:: Exercise aim ::
Transcribe the data below verbatim from the line with "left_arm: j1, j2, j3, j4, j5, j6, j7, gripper" to the line with "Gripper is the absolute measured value". Include both of those lines.

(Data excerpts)
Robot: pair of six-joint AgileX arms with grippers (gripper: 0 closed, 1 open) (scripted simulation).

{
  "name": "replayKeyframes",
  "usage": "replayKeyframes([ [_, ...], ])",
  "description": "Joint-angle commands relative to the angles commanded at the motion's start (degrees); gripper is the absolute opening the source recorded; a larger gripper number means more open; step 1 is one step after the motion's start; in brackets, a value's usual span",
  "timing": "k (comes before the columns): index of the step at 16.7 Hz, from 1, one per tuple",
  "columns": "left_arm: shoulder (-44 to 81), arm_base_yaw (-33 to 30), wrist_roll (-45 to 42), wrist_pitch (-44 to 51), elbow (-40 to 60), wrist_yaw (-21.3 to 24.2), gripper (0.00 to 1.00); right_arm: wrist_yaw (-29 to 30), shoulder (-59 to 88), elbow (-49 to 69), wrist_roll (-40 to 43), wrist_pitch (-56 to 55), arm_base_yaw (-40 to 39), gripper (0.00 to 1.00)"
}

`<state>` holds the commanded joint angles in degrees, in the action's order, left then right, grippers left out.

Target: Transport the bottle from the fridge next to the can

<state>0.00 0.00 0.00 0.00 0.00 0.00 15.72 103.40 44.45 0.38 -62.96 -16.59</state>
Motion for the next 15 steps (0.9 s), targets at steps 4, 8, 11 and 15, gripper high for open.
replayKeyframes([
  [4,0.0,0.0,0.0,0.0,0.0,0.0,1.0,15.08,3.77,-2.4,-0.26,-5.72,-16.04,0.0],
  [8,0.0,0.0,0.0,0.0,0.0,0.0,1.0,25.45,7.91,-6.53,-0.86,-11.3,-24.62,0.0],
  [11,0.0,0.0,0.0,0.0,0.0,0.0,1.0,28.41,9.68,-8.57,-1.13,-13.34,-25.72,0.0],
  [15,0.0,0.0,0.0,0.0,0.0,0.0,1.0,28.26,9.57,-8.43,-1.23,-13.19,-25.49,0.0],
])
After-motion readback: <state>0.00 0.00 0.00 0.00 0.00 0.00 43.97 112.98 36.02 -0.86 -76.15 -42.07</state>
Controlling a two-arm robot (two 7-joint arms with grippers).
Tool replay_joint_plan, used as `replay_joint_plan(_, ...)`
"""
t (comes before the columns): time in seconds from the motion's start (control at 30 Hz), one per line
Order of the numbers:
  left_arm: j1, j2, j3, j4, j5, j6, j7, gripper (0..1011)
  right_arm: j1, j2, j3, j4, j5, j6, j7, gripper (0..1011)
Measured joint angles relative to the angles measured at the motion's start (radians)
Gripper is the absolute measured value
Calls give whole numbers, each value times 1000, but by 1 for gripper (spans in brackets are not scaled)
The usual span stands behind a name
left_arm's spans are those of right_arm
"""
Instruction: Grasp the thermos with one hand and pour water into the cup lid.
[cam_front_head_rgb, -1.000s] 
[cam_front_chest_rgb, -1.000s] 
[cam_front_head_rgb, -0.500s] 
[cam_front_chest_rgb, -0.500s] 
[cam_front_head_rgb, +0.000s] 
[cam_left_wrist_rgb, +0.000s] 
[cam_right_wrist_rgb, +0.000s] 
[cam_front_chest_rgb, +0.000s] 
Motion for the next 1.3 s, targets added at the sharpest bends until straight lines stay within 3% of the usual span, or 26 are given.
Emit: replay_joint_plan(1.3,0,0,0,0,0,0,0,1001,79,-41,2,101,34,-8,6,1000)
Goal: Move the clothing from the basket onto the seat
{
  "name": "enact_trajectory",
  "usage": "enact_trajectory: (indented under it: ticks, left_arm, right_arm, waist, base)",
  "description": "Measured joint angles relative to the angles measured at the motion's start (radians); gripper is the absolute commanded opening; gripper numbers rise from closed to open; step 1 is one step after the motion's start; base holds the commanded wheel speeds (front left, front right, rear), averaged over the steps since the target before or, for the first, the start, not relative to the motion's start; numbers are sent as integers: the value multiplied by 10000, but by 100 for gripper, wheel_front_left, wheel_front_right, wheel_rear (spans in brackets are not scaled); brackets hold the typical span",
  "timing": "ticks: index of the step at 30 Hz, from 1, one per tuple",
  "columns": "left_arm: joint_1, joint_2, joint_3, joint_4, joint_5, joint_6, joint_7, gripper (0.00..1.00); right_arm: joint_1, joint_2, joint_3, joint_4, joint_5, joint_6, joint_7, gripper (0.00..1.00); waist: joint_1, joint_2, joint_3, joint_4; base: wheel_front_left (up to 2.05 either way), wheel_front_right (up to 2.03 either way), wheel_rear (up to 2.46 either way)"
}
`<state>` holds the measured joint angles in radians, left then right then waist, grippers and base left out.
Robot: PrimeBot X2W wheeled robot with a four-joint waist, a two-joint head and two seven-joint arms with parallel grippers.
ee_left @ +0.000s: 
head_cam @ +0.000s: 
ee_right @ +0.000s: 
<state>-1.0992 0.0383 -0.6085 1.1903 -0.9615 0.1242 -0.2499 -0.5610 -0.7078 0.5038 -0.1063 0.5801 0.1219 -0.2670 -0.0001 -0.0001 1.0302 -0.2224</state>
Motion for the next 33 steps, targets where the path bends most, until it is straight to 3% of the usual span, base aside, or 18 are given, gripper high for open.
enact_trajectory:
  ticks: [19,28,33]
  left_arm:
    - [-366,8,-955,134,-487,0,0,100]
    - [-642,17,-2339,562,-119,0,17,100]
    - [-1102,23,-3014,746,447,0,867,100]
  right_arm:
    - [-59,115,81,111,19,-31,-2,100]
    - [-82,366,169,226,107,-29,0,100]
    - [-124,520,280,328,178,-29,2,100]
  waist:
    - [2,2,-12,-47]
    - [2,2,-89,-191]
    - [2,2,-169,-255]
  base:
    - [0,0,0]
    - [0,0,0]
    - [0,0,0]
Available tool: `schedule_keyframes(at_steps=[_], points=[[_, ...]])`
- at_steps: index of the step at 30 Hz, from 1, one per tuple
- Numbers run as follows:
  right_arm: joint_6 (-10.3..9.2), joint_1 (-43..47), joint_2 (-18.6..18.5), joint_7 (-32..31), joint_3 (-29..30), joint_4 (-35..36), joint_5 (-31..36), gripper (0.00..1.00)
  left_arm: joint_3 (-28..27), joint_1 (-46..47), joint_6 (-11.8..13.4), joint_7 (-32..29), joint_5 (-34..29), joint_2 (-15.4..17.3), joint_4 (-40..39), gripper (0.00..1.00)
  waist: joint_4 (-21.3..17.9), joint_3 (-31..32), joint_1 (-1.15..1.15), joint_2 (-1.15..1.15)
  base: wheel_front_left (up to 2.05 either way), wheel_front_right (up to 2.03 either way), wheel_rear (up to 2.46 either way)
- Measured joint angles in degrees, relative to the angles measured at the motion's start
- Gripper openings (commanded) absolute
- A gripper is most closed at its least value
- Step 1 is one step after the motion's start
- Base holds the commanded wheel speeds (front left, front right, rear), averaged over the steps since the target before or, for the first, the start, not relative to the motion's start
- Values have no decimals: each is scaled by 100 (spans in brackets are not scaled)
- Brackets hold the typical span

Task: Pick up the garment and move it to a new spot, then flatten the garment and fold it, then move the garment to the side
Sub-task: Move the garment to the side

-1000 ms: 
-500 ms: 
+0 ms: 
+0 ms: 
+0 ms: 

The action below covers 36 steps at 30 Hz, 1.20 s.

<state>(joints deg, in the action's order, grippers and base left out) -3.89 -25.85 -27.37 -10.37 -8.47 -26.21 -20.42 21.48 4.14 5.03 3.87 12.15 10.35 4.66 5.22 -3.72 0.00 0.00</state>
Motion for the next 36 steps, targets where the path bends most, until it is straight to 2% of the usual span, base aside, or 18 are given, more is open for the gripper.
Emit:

:: Task answer ::
  left_arm: j1, j2, j3, j4, j5, j6, j7, gripper (0..1011)
  right_arm: j1, j2, j3, j4, j5, j6, j7, gripper (0..1011)
Measured joint angles relative to the angles measured at the motion's start (radians)
Gripper is the absolute measured value

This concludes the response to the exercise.